Dieuwertje Blok debuteert met een ontroerende ontdekkingstocht door het oorlogsverleden en -dagboek van haar Joodse moeder
'Henny Gazan, mijn moeder, was zeventien toen de oorlog uitbrak en zat tweeënhalf jaar ondergedoken. Tweeënhalf jaar kon ze niet naar buiten en moest ze zich zelfs af en toe een avond in een kast verstoppen. Ook mijn grootouders doken onder en overleefden zo de oorlog. De rest van mijn familie van moederskant heb ik nooit gekend, ze zijn vrijwel allemaal vermoord. Mijn moeder wist daardoor als geen ander wat vrijheid betekende. En ze koos er echt voor om niet te haten, ze keerde zich niet van de wereld.'
Die zin om te leven, de vrijheid, zie je ook terug in het bijzondere oorlogsdagboek (1939-1942) dat Dieuwertje en haar zussen vonden na het overlijden van hun moeder Henny Gazan. Je leest over een vrolijke, intelligente jonge meid, die om de haverklap verliefd was: 'Op één van hen ben ik absoluut verliefd, maar wie het is, weet ik niet.' Het is een licht en luchtig tienerleven, totdat je je realiseert dat het 1939 is.
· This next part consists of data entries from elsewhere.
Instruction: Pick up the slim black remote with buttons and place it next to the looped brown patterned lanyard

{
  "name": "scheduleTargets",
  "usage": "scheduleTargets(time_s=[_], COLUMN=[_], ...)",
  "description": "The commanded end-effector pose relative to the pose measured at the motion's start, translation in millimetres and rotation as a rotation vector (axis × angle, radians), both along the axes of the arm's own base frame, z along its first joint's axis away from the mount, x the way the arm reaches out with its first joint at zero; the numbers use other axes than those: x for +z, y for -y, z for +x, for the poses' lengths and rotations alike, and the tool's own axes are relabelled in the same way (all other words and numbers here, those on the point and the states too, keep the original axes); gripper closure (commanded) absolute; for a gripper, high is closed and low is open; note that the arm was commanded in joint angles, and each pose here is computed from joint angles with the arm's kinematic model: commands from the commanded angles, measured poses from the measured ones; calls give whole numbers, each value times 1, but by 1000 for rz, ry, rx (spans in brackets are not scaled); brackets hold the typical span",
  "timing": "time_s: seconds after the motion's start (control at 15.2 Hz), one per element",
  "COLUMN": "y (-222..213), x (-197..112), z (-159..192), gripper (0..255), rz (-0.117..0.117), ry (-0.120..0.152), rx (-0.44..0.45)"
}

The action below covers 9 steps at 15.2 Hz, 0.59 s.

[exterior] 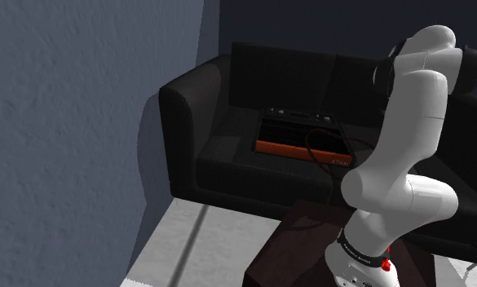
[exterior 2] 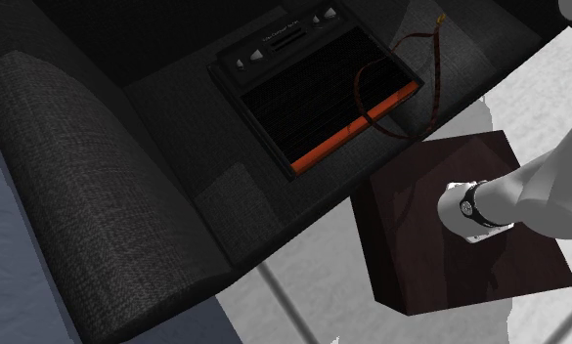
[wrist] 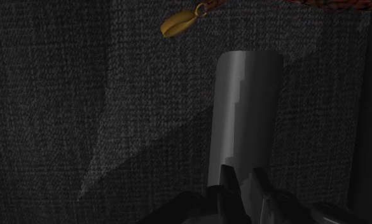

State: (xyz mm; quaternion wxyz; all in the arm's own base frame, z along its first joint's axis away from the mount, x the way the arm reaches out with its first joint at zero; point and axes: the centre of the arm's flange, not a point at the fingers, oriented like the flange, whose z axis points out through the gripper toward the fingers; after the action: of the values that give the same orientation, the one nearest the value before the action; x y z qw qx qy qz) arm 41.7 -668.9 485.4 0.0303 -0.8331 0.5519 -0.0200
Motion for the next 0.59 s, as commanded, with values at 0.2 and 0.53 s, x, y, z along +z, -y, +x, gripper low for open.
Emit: scheduleTargets(time_s=[0.2, 0.53], y=[1, 1], x=[-26, -52], z=[-1, -1], gripper=[255, 255], rz=[-1, -1], ry=[0, 0], rx=[0, 0])
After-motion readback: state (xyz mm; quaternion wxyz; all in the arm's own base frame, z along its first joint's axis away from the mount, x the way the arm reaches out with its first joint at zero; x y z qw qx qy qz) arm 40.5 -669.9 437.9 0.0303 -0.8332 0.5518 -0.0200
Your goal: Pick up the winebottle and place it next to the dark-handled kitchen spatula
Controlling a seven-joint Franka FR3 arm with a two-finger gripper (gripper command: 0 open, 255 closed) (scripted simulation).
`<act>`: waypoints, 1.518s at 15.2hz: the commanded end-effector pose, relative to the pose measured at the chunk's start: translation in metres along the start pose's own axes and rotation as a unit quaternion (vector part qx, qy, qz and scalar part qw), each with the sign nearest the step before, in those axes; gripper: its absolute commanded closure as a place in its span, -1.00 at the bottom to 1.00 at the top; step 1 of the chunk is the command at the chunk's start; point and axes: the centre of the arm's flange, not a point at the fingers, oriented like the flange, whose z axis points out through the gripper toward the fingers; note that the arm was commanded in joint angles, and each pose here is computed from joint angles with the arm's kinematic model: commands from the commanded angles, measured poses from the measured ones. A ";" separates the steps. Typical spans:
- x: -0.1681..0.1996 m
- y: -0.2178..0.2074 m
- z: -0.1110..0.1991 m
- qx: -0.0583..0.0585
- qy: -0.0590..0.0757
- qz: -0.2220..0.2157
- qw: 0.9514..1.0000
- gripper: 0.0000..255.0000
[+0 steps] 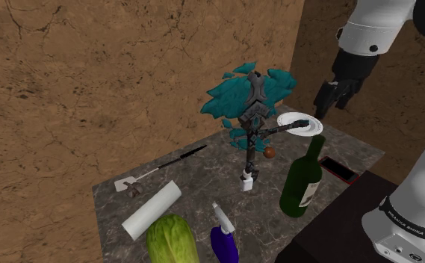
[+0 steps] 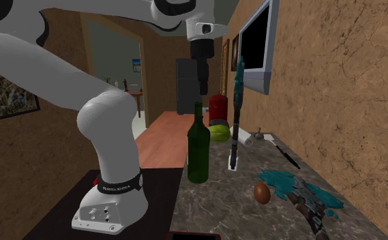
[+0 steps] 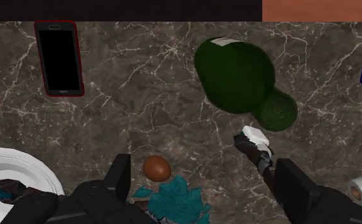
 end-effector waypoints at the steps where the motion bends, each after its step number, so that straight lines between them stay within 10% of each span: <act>1: -0.014 -0.022 0.012 0.003 0.000 0.001 1.000 -1.00; 20: -0.033 -0.055 0.070 0.008 0.001 0.000 1.000 -1.00; 21: -0.033 -0.055 0.070 0.008 0.001 0.000 1.000 1.00; 23: -0.033 -0.055 0.070 0.008 0.001 0.000 1.000 1.00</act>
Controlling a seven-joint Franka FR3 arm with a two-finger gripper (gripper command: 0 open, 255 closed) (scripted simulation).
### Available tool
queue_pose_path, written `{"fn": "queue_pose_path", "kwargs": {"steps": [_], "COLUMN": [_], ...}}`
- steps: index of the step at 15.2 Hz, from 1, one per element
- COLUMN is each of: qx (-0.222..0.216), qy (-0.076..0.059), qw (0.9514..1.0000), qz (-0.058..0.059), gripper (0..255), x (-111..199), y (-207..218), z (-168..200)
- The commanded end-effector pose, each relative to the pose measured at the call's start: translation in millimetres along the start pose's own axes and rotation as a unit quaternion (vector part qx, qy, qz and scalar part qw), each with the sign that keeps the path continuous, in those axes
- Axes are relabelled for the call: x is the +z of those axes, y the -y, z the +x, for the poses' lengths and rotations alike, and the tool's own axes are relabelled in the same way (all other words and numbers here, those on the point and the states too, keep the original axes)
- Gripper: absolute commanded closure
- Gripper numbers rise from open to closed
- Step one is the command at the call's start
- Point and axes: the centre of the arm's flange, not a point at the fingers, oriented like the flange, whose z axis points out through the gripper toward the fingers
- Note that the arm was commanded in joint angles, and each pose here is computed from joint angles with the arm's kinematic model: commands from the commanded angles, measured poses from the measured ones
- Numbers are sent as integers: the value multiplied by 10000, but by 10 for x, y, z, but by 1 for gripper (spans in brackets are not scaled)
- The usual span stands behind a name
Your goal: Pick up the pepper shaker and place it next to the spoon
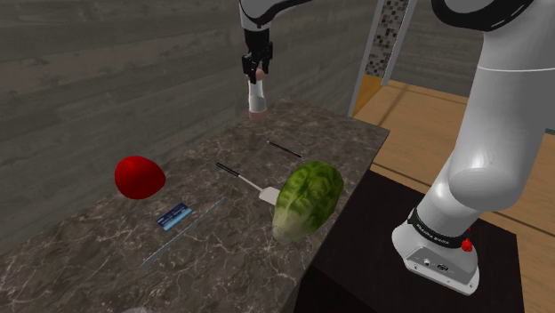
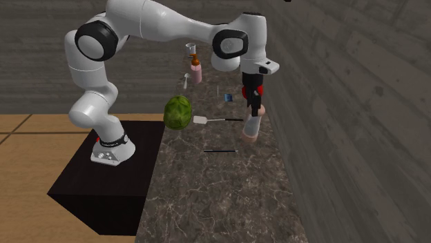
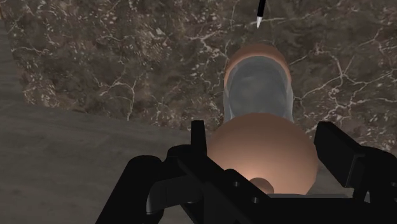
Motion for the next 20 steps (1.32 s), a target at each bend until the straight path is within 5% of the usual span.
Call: {"fn": "queue_pose_path", "kwargs": {"steps": [1,20], "qx": [0,0], "qy": [1,1], "qw": [10000,10000], "qz": [0,0], "gripper": [255,255], "x": [-108,-1091], "y": [-27,-215], "z": [2,80]}}
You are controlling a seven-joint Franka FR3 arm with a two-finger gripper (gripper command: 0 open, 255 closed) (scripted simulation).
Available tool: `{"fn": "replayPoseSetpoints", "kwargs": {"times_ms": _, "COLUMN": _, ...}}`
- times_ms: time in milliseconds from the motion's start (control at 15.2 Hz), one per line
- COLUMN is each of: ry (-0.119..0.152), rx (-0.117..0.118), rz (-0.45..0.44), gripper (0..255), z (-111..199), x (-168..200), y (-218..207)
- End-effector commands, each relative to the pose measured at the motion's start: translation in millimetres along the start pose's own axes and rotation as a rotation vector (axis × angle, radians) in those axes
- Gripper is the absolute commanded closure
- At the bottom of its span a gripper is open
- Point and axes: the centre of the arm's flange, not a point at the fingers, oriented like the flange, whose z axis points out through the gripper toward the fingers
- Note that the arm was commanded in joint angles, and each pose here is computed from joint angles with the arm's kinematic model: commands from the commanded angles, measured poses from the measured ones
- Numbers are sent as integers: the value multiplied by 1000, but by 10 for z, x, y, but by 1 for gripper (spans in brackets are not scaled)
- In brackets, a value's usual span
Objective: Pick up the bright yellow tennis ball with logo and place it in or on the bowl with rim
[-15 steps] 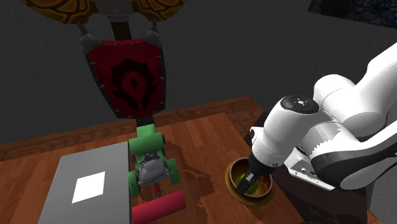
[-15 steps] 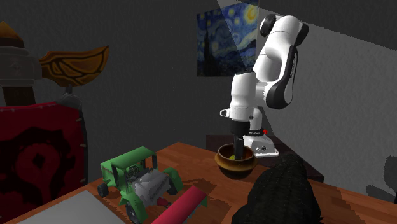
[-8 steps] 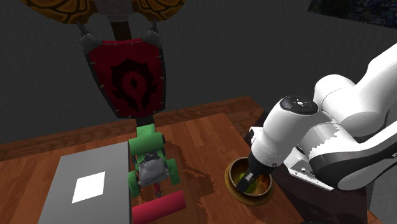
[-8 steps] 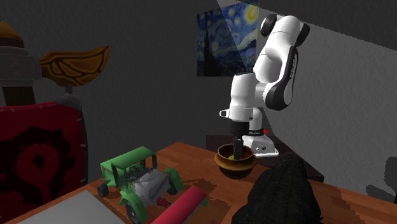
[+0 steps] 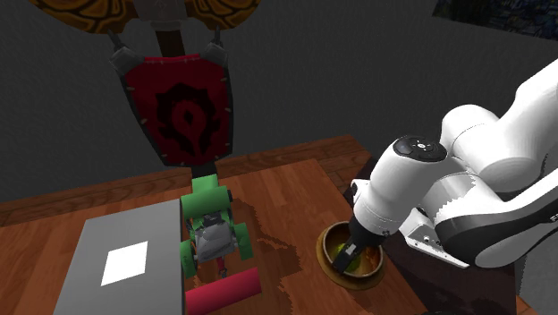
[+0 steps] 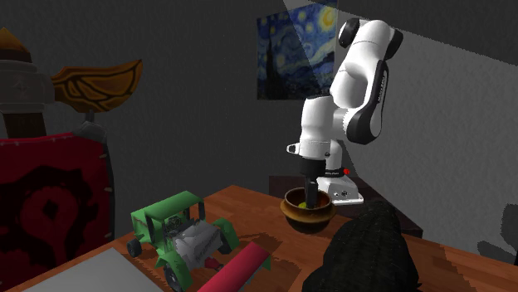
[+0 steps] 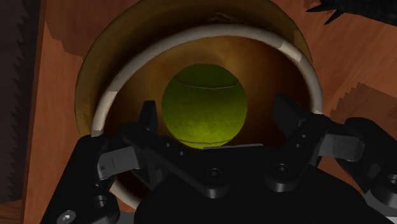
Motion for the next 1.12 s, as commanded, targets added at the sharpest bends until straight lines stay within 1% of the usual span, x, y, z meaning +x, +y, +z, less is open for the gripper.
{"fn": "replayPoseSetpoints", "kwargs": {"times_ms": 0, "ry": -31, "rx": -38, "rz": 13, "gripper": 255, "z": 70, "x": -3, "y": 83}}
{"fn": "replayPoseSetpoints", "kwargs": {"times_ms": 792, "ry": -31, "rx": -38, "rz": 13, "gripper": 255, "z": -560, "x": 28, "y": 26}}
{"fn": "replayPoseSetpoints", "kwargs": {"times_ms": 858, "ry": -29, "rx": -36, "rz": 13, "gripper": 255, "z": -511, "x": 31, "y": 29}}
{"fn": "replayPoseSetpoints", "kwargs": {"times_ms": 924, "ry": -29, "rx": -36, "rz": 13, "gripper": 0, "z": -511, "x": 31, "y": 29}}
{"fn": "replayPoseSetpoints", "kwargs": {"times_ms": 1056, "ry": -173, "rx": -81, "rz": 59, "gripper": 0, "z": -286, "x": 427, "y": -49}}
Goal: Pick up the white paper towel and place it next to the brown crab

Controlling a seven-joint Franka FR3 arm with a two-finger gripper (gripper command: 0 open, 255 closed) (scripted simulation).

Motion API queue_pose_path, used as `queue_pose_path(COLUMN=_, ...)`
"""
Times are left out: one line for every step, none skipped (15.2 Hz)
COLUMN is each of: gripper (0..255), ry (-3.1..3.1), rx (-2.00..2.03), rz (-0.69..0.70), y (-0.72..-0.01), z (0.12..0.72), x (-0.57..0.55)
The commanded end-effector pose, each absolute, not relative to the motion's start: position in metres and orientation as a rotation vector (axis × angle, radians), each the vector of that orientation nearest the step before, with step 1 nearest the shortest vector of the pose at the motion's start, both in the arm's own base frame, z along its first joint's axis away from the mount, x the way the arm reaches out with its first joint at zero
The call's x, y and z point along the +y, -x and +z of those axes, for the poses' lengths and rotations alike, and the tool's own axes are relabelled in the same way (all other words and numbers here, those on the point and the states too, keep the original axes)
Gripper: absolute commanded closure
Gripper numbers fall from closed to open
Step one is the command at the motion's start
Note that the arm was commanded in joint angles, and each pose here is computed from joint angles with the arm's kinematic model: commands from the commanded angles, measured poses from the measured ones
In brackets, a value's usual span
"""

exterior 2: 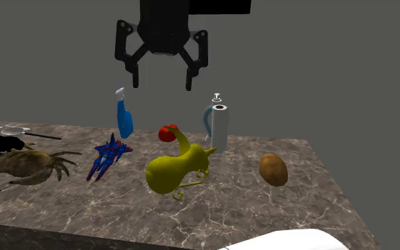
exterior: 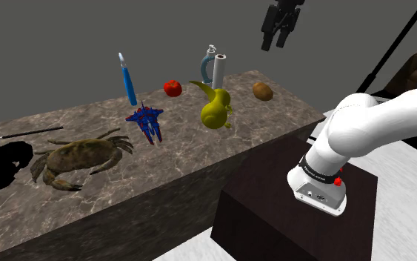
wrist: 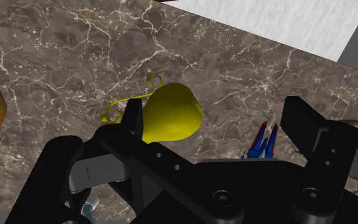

Dieuwertje Blok duikt in het verleden van haar moeder en leert haar, en zichzelf, daardoor steeds beter kennen. Naast het dagboek, dat volledig te lezen is in deze uitgave, verzamelt ze anekdotes en brieven die de tand des tijds hebben doorstaan en geeft ze context bij alles waar haar moeder over schreef. Ze schijnt haar licht op het wonderlijke 'kamp' in het Lloyd Hotel, waar vanaf 1938 Joodse vluchtelingen uit nazi-Duitsland werden opgevangen en waar Henny graag en vaak te vinden was op dansavonden. In dit boek puzzelt Dieuwertje het leven van Henny, en alle jongeren die ze ontmoette, bij elkaar en schetst daarmee het ontroerende portret van een bijna verdwenen generatie.